_PROBLEM TO SOLVE_
Scan the entries that follow for the word "name", then report every line in which it appears.

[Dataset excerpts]
----
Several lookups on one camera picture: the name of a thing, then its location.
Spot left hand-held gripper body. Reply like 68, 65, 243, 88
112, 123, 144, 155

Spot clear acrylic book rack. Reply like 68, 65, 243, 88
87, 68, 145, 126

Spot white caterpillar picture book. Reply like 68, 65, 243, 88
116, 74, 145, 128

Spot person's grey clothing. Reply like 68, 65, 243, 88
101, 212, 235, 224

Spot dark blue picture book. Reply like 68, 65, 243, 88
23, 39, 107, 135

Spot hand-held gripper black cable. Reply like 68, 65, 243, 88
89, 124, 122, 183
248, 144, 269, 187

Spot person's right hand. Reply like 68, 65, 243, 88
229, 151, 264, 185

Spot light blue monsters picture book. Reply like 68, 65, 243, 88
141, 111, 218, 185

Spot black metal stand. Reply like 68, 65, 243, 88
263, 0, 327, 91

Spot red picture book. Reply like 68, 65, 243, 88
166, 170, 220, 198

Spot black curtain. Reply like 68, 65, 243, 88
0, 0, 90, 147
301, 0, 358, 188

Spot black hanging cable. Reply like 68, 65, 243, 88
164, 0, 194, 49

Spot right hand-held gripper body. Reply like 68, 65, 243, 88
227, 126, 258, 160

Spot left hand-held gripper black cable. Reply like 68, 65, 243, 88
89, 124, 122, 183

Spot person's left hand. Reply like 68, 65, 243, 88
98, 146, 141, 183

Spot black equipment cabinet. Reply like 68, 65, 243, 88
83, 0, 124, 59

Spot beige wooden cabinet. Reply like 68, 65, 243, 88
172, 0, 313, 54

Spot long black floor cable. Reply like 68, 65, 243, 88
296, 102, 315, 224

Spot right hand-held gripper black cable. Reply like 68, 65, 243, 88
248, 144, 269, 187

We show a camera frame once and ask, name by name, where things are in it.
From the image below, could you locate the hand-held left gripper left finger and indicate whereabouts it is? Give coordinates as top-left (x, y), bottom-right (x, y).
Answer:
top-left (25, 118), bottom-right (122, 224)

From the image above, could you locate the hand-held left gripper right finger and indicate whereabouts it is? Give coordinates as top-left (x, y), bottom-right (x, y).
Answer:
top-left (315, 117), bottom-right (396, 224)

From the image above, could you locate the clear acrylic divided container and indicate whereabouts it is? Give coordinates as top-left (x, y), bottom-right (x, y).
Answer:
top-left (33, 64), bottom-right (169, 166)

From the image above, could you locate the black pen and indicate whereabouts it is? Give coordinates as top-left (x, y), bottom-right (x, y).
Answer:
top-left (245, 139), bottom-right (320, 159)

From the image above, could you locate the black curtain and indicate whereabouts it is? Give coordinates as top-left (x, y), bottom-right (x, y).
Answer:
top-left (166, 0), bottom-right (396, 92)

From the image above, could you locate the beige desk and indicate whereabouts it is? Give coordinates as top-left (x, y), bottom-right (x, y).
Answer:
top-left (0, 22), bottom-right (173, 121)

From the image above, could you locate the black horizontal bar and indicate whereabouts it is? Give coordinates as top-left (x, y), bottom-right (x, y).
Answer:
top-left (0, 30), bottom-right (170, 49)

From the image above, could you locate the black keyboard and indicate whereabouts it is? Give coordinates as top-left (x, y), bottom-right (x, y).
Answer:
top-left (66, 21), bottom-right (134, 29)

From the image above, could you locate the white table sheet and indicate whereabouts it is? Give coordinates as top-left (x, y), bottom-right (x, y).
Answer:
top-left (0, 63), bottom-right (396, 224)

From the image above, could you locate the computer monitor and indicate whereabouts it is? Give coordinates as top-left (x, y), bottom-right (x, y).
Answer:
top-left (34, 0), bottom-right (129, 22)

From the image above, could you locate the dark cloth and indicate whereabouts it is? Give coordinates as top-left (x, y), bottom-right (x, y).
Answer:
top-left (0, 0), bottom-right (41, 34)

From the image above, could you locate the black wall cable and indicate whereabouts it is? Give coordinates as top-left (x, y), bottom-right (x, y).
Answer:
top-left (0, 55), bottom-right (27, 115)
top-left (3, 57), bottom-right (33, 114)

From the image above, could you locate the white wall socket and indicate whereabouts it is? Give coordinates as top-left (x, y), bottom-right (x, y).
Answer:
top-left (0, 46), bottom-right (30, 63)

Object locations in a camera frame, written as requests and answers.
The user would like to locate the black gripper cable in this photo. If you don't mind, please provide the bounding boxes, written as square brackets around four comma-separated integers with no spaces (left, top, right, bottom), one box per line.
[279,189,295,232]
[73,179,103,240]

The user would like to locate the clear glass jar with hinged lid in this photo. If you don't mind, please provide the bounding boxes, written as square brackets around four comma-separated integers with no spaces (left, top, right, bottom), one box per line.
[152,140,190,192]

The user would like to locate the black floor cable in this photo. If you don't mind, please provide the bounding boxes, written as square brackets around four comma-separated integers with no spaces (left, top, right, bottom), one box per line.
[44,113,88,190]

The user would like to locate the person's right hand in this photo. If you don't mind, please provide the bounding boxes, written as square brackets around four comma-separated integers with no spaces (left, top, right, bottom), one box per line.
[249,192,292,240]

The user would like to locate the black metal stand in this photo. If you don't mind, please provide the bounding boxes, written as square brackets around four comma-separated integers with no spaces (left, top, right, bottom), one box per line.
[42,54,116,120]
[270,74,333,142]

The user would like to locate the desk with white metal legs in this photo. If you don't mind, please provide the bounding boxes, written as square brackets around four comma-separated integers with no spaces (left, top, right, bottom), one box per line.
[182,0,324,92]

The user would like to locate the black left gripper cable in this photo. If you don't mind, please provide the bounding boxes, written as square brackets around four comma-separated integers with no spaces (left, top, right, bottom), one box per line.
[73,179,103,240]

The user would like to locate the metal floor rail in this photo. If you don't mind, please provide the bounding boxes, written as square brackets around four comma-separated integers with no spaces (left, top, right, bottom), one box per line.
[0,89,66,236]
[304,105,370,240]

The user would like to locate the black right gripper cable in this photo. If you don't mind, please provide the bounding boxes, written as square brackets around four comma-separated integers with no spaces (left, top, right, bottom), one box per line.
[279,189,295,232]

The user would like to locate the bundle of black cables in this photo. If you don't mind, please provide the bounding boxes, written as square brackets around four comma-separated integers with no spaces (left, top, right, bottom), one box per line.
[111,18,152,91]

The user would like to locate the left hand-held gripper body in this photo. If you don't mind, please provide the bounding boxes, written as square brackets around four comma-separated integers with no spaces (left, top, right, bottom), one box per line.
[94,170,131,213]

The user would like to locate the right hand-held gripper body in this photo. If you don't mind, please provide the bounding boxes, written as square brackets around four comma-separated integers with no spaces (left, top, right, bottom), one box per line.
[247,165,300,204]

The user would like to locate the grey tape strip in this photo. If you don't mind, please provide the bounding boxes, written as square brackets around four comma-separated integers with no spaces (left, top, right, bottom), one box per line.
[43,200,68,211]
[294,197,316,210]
----
_OUTPUT FOR THIS EXERCISE_
Several lookups on one camera picture: the name of a thing, then its location.
We show a camera frame once and ask, name by name, where things are in it.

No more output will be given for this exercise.